**WORK ORDER:**
In the records that come next, find every line with "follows". Return those lines.

(Data records)
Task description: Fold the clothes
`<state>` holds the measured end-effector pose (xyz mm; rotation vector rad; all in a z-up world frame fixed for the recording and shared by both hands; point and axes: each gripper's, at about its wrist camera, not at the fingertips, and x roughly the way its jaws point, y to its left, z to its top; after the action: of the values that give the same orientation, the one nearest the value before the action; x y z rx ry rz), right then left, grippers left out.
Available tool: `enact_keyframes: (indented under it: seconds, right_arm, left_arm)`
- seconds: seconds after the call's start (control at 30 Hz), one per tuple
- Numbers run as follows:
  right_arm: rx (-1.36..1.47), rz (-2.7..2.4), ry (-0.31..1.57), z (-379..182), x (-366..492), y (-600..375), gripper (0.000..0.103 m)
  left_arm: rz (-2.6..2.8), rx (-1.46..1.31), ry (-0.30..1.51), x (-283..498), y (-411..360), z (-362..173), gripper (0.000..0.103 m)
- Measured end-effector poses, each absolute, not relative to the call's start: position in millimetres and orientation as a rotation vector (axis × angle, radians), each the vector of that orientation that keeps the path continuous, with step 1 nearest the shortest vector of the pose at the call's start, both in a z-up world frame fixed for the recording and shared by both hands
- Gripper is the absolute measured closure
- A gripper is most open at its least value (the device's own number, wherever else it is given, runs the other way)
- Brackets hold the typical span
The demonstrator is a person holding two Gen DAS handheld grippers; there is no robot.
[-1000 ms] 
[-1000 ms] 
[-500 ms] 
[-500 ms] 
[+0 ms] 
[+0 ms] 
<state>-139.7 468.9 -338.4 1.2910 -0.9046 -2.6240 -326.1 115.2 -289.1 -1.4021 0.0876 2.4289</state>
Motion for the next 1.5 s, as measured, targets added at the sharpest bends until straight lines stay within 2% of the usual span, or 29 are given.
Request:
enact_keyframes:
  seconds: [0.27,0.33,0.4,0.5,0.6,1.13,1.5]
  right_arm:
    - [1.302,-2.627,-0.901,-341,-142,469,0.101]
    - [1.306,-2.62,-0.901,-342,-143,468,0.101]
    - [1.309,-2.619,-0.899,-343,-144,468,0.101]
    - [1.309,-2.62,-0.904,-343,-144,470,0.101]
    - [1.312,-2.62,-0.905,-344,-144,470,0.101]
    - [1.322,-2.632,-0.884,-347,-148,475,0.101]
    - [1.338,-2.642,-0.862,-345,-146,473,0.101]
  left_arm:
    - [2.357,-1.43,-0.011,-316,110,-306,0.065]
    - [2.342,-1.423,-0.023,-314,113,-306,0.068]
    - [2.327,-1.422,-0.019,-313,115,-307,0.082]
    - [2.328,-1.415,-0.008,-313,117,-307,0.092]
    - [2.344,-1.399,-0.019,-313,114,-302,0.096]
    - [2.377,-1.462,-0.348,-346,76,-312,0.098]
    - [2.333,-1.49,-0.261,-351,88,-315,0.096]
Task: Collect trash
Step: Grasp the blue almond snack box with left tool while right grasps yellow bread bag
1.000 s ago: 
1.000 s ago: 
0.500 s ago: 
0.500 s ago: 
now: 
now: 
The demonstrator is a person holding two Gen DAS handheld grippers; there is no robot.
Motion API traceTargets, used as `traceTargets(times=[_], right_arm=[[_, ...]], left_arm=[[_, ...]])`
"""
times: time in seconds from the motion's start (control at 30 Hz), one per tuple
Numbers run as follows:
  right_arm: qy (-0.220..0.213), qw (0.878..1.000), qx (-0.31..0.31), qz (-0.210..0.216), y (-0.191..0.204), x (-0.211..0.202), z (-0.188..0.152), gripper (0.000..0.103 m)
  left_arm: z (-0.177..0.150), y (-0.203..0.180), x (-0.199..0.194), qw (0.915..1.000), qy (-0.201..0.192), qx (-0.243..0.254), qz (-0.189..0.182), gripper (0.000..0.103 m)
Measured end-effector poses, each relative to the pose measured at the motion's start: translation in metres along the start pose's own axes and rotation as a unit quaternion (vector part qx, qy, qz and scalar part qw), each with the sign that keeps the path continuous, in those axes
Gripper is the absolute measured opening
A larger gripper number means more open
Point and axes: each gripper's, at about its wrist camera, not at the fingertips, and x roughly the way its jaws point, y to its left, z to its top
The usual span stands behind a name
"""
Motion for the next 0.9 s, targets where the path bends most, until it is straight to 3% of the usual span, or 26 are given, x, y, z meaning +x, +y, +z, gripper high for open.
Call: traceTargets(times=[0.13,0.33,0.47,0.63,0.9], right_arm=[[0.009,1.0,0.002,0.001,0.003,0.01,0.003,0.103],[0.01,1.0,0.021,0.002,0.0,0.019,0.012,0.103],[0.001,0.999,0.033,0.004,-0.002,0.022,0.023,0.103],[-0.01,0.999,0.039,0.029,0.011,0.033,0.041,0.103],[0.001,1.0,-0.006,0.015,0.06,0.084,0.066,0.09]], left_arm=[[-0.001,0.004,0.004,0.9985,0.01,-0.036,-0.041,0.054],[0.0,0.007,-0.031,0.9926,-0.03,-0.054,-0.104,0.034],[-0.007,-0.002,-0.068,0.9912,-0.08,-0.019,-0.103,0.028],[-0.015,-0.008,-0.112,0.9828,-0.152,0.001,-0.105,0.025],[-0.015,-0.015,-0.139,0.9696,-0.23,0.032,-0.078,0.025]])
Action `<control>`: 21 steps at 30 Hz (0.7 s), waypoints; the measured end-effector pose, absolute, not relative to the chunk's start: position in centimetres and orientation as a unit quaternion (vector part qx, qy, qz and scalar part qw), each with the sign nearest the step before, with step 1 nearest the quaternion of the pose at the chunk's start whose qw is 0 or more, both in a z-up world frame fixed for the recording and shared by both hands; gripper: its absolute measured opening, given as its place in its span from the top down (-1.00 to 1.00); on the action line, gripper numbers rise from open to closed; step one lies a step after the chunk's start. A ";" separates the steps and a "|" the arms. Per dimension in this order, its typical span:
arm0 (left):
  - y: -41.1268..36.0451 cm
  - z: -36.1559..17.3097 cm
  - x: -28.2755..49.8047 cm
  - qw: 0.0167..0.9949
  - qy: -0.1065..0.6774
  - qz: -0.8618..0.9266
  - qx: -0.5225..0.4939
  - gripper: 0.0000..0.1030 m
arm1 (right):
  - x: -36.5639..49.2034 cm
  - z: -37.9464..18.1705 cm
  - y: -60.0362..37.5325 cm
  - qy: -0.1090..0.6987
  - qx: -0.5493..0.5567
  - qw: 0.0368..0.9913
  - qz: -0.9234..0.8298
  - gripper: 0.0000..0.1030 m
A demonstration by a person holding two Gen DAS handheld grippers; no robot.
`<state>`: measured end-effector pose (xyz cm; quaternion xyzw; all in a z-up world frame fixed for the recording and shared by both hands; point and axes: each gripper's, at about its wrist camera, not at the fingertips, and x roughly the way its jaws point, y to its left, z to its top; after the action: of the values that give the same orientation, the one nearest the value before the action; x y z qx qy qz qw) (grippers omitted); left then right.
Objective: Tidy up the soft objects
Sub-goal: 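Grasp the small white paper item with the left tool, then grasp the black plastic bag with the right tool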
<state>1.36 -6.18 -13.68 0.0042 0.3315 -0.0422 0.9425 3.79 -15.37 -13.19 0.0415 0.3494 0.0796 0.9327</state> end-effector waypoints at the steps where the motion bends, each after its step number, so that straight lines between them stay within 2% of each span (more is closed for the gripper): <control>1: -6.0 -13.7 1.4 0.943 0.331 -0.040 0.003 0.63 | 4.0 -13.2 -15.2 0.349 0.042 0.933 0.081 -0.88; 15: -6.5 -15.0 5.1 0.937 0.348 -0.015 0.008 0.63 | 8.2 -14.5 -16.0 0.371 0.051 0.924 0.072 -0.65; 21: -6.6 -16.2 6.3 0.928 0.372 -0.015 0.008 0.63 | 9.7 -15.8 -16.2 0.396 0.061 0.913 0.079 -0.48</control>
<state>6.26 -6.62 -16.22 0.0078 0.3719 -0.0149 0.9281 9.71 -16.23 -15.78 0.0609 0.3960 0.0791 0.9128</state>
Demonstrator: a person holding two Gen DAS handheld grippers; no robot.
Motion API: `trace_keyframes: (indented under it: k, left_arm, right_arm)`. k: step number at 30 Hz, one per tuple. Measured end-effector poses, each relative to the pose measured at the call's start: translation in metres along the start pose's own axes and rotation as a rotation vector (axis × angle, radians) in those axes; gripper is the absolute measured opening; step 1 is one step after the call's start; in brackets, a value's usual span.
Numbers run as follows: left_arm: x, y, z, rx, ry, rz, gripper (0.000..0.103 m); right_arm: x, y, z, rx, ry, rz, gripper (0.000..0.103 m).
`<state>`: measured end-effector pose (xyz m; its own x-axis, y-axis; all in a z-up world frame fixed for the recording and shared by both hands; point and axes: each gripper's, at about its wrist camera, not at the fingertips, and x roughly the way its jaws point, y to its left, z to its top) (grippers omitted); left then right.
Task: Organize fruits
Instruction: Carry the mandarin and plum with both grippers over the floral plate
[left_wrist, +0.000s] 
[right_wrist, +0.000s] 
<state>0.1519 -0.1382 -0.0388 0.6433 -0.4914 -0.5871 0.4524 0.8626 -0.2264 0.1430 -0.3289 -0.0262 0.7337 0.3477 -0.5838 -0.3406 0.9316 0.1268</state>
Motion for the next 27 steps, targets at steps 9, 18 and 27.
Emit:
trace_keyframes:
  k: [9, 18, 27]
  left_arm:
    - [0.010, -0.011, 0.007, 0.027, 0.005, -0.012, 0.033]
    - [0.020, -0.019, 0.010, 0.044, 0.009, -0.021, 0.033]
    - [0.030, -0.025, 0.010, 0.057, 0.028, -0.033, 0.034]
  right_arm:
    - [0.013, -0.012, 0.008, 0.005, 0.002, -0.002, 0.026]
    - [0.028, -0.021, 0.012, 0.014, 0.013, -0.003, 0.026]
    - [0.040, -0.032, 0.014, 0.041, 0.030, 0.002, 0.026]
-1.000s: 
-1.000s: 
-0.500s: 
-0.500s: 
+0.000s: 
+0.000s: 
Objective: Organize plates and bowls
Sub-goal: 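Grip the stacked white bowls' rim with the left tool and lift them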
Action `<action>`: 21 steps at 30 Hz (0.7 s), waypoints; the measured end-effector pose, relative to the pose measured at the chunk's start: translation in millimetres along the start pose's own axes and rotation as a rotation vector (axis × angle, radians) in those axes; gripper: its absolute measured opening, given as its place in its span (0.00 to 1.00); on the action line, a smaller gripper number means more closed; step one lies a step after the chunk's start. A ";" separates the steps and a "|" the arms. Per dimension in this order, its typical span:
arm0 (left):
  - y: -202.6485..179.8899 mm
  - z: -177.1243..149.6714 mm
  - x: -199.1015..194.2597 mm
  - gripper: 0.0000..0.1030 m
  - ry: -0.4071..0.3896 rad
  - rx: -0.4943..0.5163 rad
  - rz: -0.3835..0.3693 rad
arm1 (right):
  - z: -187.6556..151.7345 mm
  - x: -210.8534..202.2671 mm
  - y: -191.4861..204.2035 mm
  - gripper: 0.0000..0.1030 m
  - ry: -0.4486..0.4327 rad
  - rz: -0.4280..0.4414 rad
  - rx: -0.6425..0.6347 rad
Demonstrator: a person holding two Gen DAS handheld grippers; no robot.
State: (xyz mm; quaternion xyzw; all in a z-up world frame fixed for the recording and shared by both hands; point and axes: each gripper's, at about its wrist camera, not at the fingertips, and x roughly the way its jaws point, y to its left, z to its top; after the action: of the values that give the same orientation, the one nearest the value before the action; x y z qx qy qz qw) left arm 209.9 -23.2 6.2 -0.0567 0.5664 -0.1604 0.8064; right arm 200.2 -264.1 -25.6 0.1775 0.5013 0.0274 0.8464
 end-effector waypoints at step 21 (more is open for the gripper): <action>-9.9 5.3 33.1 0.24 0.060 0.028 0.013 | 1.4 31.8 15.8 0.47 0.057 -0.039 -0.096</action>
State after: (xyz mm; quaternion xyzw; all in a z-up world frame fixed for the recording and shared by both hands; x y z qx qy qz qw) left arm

**RESPONSE TO THE TASK:**
- Numbers run as follows:
Numbers run as follows:
Numbers run as follows: left_arm: x, y, z, rx, ry, rz, gripper (0.000..0.103 m); right_arm: x, y, z, rx, ry, rz, gripper (0.000..0.103 m).

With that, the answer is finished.